12 de abril de 2013 | Sem comentários English Geral

12/04/2013 
 

THE WASHINGTON POST (USA)
 
Chinese businesses from rural poultry farms to the luxury Shanghai Four Seasons hotel are beginning to feel the impact of a bird flu outbreak that has killed nine people.


Taobao Marketplace, the e-commerce platform of the Alibaba Internet group, confirmed that as of Wednesday it had banned online trading of live poultry in the Shanghai region.


The Four Seasons was among several upmarket Shanghai hotels to take chicken off the menu. Some international schools in the city have removed eggs and poultry from their cafeterias and started doing temperature checks on people entering their campuses. And KFC, one of China’s most successful foreign restaurant chains, has seen a fall in sales.


The outbreak of a new form of bird flu — H7N9 — has seen 33 people fall ill, including the nine who have died, according to the government.

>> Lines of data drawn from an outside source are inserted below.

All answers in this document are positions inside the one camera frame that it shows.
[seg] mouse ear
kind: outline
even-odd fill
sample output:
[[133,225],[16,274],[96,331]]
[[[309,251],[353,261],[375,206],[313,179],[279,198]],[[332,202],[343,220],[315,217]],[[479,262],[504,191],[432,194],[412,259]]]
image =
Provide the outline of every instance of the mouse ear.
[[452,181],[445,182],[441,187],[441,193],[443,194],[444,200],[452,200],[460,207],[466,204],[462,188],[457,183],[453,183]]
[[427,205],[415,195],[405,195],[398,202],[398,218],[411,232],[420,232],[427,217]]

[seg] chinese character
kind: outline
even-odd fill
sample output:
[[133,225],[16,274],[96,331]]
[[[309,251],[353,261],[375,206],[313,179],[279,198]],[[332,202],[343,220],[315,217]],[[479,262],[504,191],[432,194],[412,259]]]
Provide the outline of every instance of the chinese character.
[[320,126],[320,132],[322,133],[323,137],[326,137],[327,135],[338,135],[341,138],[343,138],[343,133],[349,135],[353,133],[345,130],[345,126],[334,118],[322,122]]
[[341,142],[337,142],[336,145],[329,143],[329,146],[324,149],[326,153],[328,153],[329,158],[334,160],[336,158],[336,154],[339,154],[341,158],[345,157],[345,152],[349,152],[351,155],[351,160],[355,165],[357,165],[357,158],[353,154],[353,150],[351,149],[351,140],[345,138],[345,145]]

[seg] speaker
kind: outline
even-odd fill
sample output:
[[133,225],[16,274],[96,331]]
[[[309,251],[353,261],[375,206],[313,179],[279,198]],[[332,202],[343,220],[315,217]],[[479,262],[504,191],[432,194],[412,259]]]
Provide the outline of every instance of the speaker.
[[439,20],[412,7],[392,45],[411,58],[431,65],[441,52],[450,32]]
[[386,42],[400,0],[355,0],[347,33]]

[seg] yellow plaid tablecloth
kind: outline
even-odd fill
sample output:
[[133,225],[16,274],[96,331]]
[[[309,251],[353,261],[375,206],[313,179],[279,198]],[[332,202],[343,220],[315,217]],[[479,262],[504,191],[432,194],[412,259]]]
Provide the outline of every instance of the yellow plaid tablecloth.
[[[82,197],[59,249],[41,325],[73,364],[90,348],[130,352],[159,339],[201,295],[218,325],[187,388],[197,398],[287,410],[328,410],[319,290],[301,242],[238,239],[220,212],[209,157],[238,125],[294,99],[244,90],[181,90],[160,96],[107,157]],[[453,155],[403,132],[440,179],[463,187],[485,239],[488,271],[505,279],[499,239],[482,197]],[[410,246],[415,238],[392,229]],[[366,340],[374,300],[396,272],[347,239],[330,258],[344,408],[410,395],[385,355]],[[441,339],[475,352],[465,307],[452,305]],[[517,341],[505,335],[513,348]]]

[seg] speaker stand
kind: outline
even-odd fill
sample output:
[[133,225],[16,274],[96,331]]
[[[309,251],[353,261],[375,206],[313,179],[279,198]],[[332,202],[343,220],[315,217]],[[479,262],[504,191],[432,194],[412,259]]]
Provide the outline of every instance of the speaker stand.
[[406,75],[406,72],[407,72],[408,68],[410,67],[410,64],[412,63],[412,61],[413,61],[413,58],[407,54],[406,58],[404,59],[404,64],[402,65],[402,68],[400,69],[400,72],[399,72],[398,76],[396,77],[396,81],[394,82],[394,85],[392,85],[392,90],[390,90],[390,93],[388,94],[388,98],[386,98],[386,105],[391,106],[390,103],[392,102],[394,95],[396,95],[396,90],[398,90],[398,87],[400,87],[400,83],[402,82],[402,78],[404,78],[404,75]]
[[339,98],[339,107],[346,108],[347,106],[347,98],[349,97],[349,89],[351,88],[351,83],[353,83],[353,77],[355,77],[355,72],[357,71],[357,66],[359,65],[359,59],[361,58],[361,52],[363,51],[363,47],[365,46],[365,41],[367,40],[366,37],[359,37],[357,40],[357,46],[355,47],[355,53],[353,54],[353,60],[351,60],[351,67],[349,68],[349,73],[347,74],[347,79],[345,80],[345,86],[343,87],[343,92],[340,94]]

Aware of public anger over the secrecy that surrounded the handling of the SARS epidemic a decade ago, the authorities have this time been more forthcoming with information. They have taken well-publicized countermeasures, notably in closing poultry markets in Shanghai this month.


But Chinese citizens have still questioned on the Internet whether they are getting the full story about the virus.


The World Health Organization has said that there is, as of yet, no evidence that the virus is being passed from one human to another.


The reported cases have been confined to eastern China and concentrated in Shanghai, the country’s financial capital.


Taobao said that, for now, poultry products sold online in places outside Shanghai were not affected by its ban. But the company said that if it received any new directives from the government they would be implemented, including suspending poultry sales in other areas.


The poultry is sold by farms, mainly to individual buyers. Producers claim the birds are live at the point of order; they are then slaughtered and shipped in vacuum-sealed packaging. One farmer in rural Zhejiang province, near Shanghai, said his sales had fallen from 100 birds a month before the outbreak to “almost zero now.”


Yum Brands, which owns KFC, said in a statement Wednesday, “Within the past week, publicity associated with avian flu in China has had a significant, negative impact on KFC sales.”


KFC had already been struggling after a media storm over antibiotics found in its chicken. In March, before reports of H7N9 emerged, KFC’s monthly same-store sales were down 16 percent from the previous year, according to Yum.


Some Chinese companies are starting to cancel business trips or ban meetings. Online retailer JD.com sent a letter to staff members over the weekend asking them not to meet clients or go on business trips. However, with no human-to-human infections yet confirmed, most companies are conducting business as usual.


Meanwhile, the outbreak may represent an opportunity for e-commerce as fears of infection prompt more people to stay at home and shop online. Cao Lei, a director at the Hangzhou-based China e-Business Research Center, told Bloomberg that the 2002-03 SARS outbreak helped to make e-commerce popular just as it was getting started.